9 Dec 2018
The premiere screening of “The mountains agonized” (Ho gayi hai pir parbat si – Hindi), a documentary film on the impacts of hydropower development in the Satluj Valley made by Independent Filmmaker Subrat Kumar Sahu was held at Sambhaavnaa Institute in Palampur on the 8th of December at a film festival called ‘Cinema of Resistance’. The film shot over a period of 7 to 8 years travels from village to village in the Satluj Valley capturing visuals and resident testimonies of the already deleterious impacts of many ongoing hydropower projects on the local farm-based economies and also on their precious water sources, causing deforestation, health hazards, landslides, flash floods, leading to desperate situations for the communities and also threatening to drive them into dispossession and perpetual deprivation.
The locals, from Rampur to Hangrang Valley in Upper Kinnaur, not just narrate their experience of these dams but also speak of their attempts to protect their lives, livelihoods, and cultures. They tell endless tales of devastation as well as environmental violations and failure of the law and policy to address any of their concerns.
On why he chose the Satluj valley the film maker, Subrat Sahu, who has more than 20 years of experience in television programming, filmmaking, writing, reporting, and copy-editin states, “I was traveling in the valley with my camera for another film back in 2010 and expected pristine landscapes. What I saw instead were mountains of muck and concrete and I knew that there was a story to be heard and told”.
The Himachal Pradesh government has already laid out plans to install hundreds of hydropower projects in the state to generate 27,000 megawatts of electricity, exploiting the rivers in the state. Up until now more than 10,000 megawatts of electricity is being harnessed from the already commissioned projects.
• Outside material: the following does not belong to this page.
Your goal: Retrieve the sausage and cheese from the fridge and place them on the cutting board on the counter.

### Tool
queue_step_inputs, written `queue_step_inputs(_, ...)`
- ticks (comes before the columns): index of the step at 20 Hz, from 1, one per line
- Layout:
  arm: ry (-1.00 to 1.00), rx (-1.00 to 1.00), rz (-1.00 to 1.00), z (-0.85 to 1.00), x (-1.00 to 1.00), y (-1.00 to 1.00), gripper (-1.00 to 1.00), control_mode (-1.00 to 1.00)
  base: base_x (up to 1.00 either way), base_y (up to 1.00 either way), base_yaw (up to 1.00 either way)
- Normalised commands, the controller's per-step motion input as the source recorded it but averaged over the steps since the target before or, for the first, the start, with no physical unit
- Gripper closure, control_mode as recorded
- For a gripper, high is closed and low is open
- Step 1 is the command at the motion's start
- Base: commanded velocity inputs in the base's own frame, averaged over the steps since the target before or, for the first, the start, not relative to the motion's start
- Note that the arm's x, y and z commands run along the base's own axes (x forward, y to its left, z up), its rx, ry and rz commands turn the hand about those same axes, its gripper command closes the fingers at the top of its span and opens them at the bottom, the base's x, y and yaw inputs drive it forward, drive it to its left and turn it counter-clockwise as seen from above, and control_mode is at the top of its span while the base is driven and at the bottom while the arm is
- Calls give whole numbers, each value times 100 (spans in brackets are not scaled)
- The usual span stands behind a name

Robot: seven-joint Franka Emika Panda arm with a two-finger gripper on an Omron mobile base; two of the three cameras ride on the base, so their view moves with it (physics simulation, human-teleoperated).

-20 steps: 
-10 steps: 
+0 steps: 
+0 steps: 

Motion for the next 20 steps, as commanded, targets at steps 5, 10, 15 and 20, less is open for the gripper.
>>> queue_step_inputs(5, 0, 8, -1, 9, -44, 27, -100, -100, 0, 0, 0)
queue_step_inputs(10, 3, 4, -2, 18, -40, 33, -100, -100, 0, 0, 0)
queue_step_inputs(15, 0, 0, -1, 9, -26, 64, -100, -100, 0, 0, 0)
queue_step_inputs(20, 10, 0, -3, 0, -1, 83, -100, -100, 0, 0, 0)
Out of the five major river basins in Himachal Pradesh, the Sutlej basin has the highest identified capacity of 13,000 MW and has been the most ravaged.
Focusing on the Sutlej basin, the film captures the devastation of people’s resources and the ecology in progress and the responses of the people to all this. Keeping the broad canvas of the ‘development debate’ in focus, the narrative is in the format of an informal travelogue: travelling through the state and learning the situation while also discovering the solutions people have to offer. This interface is extensively intercepted by images describing the economic and cultural life that the mountain folks have been leading for centuries and how an ensuing colossal disaster is slowly taking in to its grip their social, cultural, and economic security systems. The Nature, of course, speaks for itself, and pits its own arguments.
Sanjay Joshi, National Convenor of Cinema of Resistance, a traveling film festival that has been screening films of struggle of the common people, since 2006 adds, “Our objective is to work as an interactive and non-profiting agency of communication between people and cinema by representing the real issues of people as opposed to the contemporary mainstream media and cinemas”. Close to 40 participants from various parts of the country attended the three day film festival cum workshop held at Sambhaavnaa Institute for Public Policy and Politics from the 7th to 9th December.